Tuesday 27 December 2016

Bird Spottering

We have just got back from a quick trip to the shops - bread and milk were running low, and we fancied a little trip out anyway. Or as Graham would have it the pile of christmas food had diminished to slightly less than mountainous, so we had to stock up the lower slopes again.
       On our way into Hessle we have two supermarkets we visit just across the road from one another. Aldi at one side, and Sainsburys at the other.
       We turn off the dual carriageway, and turn left climbing on the road which bridges over the railway line, and there we head for Aldi's on the right side of the road. And Graham says to me, 'What are all those men doing with big camera lenses?' And sure enough, on the left pavement, beneath a leafless tree, are a cluster of greater-coated, bird spotters.
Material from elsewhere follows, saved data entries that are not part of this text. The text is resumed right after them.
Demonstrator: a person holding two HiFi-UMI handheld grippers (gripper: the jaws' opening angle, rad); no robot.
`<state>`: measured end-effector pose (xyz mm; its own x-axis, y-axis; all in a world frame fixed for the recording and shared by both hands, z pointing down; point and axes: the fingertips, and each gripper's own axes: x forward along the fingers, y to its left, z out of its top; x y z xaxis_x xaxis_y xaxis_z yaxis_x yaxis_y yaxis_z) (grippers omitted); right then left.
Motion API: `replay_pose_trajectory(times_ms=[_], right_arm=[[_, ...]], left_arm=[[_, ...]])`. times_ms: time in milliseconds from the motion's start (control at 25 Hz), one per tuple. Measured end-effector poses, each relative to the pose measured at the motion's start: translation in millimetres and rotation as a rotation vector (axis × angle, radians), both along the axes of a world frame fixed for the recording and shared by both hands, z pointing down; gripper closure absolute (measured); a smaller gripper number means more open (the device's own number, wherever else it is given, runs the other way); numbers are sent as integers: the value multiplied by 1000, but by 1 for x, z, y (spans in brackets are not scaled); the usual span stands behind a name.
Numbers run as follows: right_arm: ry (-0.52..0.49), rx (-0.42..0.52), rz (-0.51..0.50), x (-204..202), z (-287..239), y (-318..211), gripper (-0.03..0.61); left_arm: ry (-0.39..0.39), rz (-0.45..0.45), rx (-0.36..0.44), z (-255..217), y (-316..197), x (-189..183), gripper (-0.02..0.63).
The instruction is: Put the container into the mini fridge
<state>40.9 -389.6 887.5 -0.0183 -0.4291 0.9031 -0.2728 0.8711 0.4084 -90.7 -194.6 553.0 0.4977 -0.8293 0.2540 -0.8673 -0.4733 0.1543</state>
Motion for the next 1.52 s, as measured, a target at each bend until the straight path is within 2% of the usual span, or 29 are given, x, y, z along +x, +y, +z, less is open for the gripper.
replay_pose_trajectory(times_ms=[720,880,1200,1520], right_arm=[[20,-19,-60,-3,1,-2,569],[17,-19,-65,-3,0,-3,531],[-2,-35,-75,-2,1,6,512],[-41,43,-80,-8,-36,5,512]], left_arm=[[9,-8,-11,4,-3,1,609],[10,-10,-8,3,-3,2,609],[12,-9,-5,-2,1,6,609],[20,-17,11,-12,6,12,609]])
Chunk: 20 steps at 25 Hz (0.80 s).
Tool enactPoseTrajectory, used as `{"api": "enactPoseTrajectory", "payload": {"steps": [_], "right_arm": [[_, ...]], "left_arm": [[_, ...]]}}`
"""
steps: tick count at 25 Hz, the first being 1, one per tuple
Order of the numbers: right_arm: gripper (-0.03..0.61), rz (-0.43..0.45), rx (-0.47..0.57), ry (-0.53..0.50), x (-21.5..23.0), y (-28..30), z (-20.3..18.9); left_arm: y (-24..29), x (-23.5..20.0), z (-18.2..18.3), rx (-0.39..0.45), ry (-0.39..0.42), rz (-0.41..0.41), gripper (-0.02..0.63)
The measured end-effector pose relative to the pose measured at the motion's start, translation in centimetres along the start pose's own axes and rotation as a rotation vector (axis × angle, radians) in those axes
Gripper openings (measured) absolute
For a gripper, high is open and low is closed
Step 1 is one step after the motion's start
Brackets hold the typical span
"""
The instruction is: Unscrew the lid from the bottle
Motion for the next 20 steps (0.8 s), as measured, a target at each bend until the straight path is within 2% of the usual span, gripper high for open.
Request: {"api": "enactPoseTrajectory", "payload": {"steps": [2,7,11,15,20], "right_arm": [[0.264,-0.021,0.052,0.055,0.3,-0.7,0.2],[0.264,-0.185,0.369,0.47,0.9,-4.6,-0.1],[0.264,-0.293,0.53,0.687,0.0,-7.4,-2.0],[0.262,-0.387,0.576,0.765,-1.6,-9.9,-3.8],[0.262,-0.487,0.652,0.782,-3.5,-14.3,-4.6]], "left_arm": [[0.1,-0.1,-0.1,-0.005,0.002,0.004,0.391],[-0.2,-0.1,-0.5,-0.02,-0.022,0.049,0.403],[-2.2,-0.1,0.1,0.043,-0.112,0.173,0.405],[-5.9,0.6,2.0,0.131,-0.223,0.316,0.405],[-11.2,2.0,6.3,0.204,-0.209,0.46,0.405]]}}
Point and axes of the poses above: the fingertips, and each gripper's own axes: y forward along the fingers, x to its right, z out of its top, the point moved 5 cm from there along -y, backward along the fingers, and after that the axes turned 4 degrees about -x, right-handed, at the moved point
Cameras at the ready and pointing up into the tree where a number of nondescript small, greyish birds are perched.
     We turn right and down the hill into the almost empty Aldi's car park.
     Almost empty but for another and larger flock of greater-coated and flat-capped bird watchers. This group appears to have even larger camera lenses then the previous lot. Some even have tripods, and one chap has a portable camouflage cloth with him, but the camera is already camouflage colours.
     Their attention is trained on a rowan tree, heavy with yellow berries, where more of the smallish, nondescript greyish birds are grabbing berries then returning to the other side of the road to eat them in the first tree.
     'Go ask them what they are.' I suggested (although I must admit that sounds more like an order).
     Graham returns, 'Waxwings.' he says
     By the time we had shopped in Aldi, and then Sainsbury, the pavements lining the street were becoming packed with a whole irritation of bird-watchers. Who were definitely twitching.

There is an online entry which says - although it may be just a suggestion - that the collective noun for a group of birdwatchers is a convulsion.

     Waxwings are apparently not a native bird, but a winter visitor from the continent. And a group of waxwings is called an irruption.